EXERCISE AIM:
The lines to reproduce from the material below are those from the one containing "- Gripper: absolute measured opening" through the one containing "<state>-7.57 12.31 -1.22", both included; write them out exactly and add nothing.

RECORDED INFORMATION:
***

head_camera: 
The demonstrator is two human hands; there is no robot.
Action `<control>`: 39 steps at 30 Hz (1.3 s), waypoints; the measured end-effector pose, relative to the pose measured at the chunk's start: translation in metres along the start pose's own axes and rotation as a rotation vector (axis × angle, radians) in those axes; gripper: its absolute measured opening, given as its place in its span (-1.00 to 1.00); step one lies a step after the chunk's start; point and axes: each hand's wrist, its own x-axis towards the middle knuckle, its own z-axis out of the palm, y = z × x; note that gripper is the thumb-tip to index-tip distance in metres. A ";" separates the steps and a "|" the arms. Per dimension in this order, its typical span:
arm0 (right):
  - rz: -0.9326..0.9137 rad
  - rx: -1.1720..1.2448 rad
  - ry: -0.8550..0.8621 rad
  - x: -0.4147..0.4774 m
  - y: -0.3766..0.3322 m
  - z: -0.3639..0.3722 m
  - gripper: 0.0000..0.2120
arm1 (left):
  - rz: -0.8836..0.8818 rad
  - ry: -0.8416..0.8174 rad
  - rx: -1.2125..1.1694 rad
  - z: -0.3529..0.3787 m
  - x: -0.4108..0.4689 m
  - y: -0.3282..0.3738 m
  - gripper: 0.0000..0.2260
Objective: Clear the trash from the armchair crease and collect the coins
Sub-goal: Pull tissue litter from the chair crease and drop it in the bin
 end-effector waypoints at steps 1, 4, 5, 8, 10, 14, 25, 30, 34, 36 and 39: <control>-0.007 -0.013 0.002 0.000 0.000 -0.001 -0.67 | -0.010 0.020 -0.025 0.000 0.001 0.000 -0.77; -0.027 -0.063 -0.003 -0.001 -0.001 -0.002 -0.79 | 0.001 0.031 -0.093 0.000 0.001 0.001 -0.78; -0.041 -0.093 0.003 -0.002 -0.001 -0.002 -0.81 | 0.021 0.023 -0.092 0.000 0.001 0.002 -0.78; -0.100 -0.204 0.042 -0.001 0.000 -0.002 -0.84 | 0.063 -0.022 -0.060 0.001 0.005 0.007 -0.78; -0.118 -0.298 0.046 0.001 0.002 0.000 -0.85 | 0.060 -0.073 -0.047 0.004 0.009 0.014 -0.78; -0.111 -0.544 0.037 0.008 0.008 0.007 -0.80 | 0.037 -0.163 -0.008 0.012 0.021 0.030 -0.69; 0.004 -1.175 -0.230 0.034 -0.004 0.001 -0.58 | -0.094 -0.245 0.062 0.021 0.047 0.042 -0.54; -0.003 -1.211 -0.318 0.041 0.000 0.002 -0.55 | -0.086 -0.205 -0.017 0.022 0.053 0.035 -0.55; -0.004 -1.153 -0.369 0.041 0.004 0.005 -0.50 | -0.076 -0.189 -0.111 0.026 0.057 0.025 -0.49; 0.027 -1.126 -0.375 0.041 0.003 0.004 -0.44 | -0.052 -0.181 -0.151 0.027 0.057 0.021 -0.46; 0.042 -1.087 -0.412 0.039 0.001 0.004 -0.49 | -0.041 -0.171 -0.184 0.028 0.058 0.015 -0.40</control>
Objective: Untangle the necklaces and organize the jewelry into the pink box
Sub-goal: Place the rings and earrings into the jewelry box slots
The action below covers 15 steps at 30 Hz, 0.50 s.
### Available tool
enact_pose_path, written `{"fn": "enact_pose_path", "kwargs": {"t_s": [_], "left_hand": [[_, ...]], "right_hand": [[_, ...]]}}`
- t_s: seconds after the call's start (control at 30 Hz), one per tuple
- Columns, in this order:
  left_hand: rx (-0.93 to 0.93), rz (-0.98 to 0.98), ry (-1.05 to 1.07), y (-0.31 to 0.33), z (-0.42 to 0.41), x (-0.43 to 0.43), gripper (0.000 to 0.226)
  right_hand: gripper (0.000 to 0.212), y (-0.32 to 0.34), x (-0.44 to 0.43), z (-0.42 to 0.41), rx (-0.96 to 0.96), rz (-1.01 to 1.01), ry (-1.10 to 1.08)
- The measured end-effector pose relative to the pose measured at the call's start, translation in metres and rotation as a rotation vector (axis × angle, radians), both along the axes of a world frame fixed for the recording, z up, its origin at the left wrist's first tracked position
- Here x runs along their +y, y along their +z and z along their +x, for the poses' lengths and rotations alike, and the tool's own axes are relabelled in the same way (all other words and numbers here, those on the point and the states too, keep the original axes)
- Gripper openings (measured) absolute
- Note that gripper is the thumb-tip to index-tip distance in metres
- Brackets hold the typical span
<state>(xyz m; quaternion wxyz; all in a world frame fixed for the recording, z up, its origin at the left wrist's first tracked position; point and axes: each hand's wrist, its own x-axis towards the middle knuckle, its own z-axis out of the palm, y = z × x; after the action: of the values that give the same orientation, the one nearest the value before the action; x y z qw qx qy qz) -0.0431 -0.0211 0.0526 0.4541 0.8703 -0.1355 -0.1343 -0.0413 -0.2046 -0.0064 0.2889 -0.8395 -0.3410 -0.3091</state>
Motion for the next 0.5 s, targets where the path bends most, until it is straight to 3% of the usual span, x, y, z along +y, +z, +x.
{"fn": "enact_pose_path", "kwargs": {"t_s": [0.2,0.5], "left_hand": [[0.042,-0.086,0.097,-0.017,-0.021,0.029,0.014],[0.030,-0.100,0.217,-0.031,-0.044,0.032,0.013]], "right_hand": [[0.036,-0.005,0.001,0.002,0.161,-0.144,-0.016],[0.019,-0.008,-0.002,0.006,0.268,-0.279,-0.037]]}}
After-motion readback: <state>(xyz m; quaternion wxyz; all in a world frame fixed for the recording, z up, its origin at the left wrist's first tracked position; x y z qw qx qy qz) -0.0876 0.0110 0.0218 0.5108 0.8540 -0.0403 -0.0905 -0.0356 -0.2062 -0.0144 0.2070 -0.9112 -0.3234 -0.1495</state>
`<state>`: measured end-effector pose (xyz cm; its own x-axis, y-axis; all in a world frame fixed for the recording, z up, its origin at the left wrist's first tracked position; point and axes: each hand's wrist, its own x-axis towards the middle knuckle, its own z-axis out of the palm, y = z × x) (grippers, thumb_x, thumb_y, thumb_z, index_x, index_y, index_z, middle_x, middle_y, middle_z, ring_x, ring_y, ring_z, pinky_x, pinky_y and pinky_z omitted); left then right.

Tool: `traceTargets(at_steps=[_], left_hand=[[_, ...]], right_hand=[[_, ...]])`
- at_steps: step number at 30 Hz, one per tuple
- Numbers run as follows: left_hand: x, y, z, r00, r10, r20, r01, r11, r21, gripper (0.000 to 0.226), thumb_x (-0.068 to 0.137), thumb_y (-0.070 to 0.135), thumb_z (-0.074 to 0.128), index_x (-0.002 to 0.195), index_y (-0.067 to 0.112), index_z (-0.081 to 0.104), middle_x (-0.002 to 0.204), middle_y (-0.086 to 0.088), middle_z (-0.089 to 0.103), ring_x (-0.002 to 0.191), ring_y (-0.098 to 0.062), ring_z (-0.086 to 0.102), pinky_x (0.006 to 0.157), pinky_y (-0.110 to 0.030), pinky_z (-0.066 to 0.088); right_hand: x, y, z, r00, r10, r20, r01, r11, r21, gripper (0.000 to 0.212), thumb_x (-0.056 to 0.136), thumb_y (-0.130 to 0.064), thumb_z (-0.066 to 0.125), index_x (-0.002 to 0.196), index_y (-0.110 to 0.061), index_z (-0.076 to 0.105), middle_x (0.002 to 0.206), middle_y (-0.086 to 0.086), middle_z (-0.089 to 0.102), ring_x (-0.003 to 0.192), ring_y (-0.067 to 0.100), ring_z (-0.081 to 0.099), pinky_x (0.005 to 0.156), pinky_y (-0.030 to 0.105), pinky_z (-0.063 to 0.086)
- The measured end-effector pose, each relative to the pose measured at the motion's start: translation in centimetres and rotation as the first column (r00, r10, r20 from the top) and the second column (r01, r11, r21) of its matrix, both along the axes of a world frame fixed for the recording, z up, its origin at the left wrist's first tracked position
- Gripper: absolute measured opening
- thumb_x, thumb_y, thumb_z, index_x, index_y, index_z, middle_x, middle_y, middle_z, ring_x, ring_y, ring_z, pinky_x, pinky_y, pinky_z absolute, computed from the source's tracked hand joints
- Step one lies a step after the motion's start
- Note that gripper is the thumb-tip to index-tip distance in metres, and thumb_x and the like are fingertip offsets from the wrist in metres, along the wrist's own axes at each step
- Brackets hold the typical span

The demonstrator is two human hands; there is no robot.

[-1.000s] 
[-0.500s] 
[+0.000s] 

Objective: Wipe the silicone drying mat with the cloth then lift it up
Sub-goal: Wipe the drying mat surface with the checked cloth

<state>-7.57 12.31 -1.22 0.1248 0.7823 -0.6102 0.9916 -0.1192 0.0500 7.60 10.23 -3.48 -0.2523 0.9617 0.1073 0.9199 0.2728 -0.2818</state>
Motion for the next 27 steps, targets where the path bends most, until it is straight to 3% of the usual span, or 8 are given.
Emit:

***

TASK OUTPUT:
- Gripper: absolute measured opening
- thumb_x, thumb_y, thumb_z, index_x, index_y, index_z, middle_x, middle_y, middle_z, ring_x, ring_y, ring_z, pinky_x, pinky_y, pinky_z absolute, computed from the source's tracked hand joints
- Step one lies a step after the motion's start
- Note that gripper is the thumb-tip to index-tip distance in metres, and thumb_x and the like are fingertip offsets from the wrist in metres, along the wrist's own axes at each step
- Brackets hold the typical span

The demonstrator is two human hands; there is no robot.

[-1.000s] 
[-0.500s] 
[+0.000s] 

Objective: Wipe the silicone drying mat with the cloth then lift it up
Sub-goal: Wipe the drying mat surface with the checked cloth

<state>-7.57 12.31 -1.22 0.1248 0.7823 -0.6102 0.9916 -0.1192 0.0500 7.60 10.23 -3.48 -0.2523 0.9617 0.1073 0.9199 0.2728 -0.2818</state>

There's nothing left to add to the answer.